Scientific classification
- Kingdom: Animalia
- Phylum: Chordata
- Class: Actinopterygii
- Order: Acanthuriformes
- Family: Pomacanthidae
- Genus: Centropyge
- Species: C. flavipectoralis
- Binomial name: Centropyge flavipectoralis Randall & Klausewitz, 1977

= Centropyge flavipectoralis =

- Authority: Randall & Klausewitz, 1977
- Conservation status: LC

Species of fish

Centropyge flavipectoralis, known commonly as the yellowfin angelfish or moonbeam angelfish, is a marine ray-finned fish, a marine angelfish belonging to the family Pomacanthidae. It is native to the Indian Ocean.

==Description==
Centropyge flavipectoralis is largely brown in colour marked on the flanks with metallic blue stripes. The pectoral fin is yellow. The dorsal fin contains 14–15 spines and 14–15 soft rays while the anal fin has three spines and 16–18 soft rays. This species attains a maximum total length of 10 cm.

==Distribution==
Centropyge flavipectoralis is found in the Indian Ocean in the Maldives, Sri Lanka and the Andaman Sea from Thailand south to northern Sumatra.

==Habitat and biology==
Centropyge flavipectoralis is found at depths between 3 and 20 m. This species occurs in areas of rubble with limited growth of coral.

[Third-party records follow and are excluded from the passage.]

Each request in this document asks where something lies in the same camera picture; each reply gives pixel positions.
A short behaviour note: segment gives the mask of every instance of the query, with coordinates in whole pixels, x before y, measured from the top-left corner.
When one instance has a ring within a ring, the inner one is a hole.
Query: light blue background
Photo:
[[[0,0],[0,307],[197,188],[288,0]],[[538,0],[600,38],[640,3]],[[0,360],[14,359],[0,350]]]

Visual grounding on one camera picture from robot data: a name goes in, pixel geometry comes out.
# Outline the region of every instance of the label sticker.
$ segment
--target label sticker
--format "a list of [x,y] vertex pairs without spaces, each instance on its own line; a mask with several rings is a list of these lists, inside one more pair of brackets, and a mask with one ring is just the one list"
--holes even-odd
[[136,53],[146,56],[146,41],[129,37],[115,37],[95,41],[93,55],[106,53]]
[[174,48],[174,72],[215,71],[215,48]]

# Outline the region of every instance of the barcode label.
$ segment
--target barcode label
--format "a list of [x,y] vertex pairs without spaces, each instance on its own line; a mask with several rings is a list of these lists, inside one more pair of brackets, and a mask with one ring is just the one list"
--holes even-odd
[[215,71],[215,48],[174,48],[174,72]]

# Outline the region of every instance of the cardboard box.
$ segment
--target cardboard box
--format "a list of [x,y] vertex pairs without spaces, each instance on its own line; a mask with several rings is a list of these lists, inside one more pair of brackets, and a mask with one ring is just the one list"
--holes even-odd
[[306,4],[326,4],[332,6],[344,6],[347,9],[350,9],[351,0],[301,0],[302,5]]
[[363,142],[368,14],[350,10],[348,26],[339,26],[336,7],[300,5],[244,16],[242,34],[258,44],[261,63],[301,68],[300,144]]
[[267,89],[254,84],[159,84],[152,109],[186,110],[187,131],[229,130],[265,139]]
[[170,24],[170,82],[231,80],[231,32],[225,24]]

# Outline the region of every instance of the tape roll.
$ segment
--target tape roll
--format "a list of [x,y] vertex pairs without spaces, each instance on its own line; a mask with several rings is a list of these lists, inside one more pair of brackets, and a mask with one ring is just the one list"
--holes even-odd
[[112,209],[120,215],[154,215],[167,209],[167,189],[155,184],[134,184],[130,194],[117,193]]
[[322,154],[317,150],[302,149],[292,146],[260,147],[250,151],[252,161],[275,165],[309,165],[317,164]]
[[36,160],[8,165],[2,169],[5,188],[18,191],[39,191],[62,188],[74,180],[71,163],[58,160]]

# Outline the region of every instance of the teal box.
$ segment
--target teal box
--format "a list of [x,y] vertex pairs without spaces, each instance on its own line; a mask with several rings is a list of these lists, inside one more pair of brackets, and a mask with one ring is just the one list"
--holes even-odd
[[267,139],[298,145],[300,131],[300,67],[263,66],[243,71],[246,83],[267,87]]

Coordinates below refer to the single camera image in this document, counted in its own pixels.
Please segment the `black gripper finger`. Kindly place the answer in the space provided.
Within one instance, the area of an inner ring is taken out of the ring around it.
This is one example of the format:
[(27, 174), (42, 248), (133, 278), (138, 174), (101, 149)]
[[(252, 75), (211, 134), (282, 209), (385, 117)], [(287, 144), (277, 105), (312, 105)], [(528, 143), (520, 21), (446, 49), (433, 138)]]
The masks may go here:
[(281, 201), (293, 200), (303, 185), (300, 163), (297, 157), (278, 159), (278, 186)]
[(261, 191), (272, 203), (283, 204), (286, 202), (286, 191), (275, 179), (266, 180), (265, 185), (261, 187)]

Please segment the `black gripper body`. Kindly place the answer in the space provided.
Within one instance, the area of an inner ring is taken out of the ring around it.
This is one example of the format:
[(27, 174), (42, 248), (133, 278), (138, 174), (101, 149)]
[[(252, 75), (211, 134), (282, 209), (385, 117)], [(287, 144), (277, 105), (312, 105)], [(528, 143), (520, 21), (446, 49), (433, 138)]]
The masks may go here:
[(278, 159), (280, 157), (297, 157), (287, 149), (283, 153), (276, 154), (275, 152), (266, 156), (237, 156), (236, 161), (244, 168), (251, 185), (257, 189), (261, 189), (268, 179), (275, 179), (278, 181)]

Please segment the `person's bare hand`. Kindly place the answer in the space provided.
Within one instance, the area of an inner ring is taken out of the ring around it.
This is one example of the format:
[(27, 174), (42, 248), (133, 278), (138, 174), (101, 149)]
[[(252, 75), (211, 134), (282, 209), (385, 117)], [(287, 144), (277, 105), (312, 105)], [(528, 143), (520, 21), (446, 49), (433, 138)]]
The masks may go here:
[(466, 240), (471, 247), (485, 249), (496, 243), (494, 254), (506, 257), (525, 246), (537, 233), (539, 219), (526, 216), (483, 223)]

It is usually encountered in small groups on seabeds with some cover. Its diet is mainly algae, worms and crustaceans.

==Systematics==
Centropyge flavipectoralis was first formally described in 1977 by the American ichthyologist John Ernest Randall (1924-2020) and his German colleague Wolfgang Klausewitz (1922-2018) with the type locality given as Lively Rock at Trincomalee in Sri Lanka. The specific name flavipectoralis means "yellow pectoral" referring to the colour of the pectoral fins. Within the genus Centropyge this species is considered, by some authorities, to be in the subgenus Centropyge.

==Utilisation==
Centropyge flavipectoralis is infrequent in the aquarium trade. It is reputed to be a hardy species in captivity but its relative drabness reduces demand.